I think that prayer may have been the glue that kept me together for some years. At the very least, it kept incipient depression at bay. I think that it did that by giving me a place where I was free to feel and express emotions. There was no other place in my life like that, and there wouldn’t be until I was eighteen and started going to therapy in the middle of my second episode of major depression.

And even that place was inferior to prayer. When I started going to therapy, I could answer the question, “How are you feeling?” only 5% of the time, and the rest of the time, I didn’t know how I was feeling. But God knew! God knew. I am so glad that I had access to a modality for expressing emotions starting at such a young age.

I don’t remember finding prayer, but I can trace how I lost it, step by step, until I could hardly pray at all.

When I started college and was very depressed, I managed to get myself to morning and evening minyan on campus. I moved a little further away from the minyan my sophomore year, and I struggled to get there for morning services and quickly gave up. I made some feeble attempts to continue praying on my own, outside of that communal structure, but couldn’t get myself to do it. I got a little bit into meditation and tried to do that instead, but no dice. I did manage to exercise every morning for a bit during my junior year of college, and that became my “prayer,” but it was fueled by body-hatred and self-loathing, and it was the polar opposite of prayer.

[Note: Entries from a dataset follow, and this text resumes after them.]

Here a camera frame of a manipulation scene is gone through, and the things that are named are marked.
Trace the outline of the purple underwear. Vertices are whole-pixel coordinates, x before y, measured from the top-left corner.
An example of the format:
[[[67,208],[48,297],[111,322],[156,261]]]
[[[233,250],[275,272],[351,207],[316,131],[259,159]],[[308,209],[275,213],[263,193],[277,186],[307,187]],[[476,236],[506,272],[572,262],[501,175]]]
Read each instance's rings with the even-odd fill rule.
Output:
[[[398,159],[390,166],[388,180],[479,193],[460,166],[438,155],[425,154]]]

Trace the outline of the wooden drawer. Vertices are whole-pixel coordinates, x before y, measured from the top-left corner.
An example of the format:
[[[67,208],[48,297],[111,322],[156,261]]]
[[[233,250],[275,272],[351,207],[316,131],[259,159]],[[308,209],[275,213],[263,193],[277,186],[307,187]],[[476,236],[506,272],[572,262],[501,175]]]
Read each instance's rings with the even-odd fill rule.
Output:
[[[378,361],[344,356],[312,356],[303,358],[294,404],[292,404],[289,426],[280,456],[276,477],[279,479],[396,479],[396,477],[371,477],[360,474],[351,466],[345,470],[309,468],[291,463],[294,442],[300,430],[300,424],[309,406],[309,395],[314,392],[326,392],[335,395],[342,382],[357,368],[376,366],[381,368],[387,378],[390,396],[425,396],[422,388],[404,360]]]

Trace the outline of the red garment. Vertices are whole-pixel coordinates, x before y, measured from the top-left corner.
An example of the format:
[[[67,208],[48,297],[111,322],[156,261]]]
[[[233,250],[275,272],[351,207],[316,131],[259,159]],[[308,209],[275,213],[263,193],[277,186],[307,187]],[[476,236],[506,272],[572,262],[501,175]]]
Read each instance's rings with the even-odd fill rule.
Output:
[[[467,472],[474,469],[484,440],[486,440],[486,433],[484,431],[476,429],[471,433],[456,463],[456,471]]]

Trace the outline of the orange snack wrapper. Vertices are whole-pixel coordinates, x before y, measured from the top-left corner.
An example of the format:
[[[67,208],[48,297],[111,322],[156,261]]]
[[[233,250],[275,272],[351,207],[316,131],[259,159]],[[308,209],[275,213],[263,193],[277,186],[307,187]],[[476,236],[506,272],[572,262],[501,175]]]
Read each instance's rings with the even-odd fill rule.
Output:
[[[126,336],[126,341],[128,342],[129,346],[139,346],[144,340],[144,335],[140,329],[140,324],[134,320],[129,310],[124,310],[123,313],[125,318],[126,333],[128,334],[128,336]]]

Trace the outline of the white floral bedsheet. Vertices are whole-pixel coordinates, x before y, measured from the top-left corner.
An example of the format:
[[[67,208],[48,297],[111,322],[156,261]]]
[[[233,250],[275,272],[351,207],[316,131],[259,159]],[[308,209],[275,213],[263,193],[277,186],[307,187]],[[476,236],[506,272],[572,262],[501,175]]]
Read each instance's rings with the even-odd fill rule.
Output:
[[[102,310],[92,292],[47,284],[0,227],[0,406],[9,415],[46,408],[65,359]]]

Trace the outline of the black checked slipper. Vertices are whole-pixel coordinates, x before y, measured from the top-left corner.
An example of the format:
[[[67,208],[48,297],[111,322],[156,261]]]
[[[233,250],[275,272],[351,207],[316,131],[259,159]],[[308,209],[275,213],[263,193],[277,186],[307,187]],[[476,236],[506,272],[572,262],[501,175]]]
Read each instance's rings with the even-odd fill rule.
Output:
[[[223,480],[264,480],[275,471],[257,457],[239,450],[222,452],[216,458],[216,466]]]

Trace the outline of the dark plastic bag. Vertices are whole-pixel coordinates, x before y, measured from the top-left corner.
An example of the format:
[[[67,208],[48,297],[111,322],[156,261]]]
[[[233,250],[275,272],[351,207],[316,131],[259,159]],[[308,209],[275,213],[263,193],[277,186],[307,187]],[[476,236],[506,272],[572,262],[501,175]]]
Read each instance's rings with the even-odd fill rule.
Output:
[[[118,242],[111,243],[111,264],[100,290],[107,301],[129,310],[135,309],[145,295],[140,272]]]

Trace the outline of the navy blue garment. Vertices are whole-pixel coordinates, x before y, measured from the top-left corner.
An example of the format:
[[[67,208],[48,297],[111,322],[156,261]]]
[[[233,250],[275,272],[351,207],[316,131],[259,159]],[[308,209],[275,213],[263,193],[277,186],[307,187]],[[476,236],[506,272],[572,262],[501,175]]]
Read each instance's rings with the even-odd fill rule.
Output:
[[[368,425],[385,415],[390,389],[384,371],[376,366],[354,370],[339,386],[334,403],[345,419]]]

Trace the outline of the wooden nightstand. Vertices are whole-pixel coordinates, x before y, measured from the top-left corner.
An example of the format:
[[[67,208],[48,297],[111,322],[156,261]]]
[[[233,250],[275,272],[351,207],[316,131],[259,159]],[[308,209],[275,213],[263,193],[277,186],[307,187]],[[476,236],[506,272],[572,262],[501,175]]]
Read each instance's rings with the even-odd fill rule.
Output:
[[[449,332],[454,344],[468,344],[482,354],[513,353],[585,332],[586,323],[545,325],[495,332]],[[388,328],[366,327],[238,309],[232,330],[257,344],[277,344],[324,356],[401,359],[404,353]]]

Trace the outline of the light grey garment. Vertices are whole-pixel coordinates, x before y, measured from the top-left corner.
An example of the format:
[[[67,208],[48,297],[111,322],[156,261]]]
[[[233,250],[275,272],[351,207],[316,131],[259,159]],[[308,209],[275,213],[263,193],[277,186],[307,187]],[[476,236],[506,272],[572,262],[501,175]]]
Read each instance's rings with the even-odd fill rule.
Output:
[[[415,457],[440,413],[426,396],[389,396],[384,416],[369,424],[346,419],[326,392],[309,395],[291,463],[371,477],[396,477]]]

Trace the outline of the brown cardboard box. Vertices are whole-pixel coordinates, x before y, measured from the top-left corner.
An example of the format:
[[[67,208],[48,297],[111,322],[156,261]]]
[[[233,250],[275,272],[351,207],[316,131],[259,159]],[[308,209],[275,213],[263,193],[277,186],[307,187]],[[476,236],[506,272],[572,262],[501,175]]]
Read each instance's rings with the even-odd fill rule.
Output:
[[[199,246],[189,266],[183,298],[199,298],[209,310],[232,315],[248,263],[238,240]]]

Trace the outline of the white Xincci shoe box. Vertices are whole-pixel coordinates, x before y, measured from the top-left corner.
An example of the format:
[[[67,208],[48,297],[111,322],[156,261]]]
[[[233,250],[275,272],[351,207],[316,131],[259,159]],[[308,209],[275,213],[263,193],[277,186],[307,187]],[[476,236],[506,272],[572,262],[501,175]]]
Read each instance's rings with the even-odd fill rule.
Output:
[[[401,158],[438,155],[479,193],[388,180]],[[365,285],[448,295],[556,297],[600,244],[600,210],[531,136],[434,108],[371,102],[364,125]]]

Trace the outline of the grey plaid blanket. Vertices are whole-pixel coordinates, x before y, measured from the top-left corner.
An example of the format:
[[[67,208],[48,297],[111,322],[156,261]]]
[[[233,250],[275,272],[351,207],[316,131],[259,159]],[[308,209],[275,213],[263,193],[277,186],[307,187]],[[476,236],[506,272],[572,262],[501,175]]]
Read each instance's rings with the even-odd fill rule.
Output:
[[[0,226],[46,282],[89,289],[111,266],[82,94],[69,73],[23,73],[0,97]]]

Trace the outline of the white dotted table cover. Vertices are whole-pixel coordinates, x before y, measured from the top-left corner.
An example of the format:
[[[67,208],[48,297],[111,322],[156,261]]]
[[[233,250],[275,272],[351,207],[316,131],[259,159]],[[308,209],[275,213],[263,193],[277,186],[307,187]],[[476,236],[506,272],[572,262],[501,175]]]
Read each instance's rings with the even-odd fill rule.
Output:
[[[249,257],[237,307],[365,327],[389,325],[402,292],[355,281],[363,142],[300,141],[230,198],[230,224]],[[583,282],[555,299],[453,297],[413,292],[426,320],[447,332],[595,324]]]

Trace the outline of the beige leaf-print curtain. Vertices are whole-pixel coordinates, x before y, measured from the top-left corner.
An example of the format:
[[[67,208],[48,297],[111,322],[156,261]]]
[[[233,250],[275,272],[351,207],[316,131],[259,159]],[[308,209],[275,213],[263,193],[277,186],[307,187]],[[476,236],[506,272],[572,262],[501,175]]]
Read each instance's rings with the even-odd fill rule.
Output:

After college, I tried, on and off, to pray. I made commitments to myself. I broke them. I tried to pray just during the annual Selichot season, so that at least I wouldn’t miss out on those holy and wholly confounding liturgical wonders. I made it for a day, a week. I decided to forgo daily prayer but listen to songs from the morning shacharit service during my daily commute. It lasted a week or two, and then I couldn’t stand to listen to them anymore. I started this blog. I couldn’t work on it as I had hoped. I was regularly attending Shabbat services and at least managing to pray weekly that way, but that has waned considerably in the past few years. When I go, and stand in silence before God, whispering the Amida, I cry violent, unending tears.

I don’t think it should feel so hard to pray, so hard to open a siddur and say the words that my mind, at least, believes will bring comfort and/or stability and/or an inner, validating presence to my chaotic inner life. I don’t want to cry in synagogue, so I don’t go. Or, rather, I go for kiddush and skip the davening part entirely.

I really miss the daily comfort of ritual, of routine, of prayer that I started when I was three or four.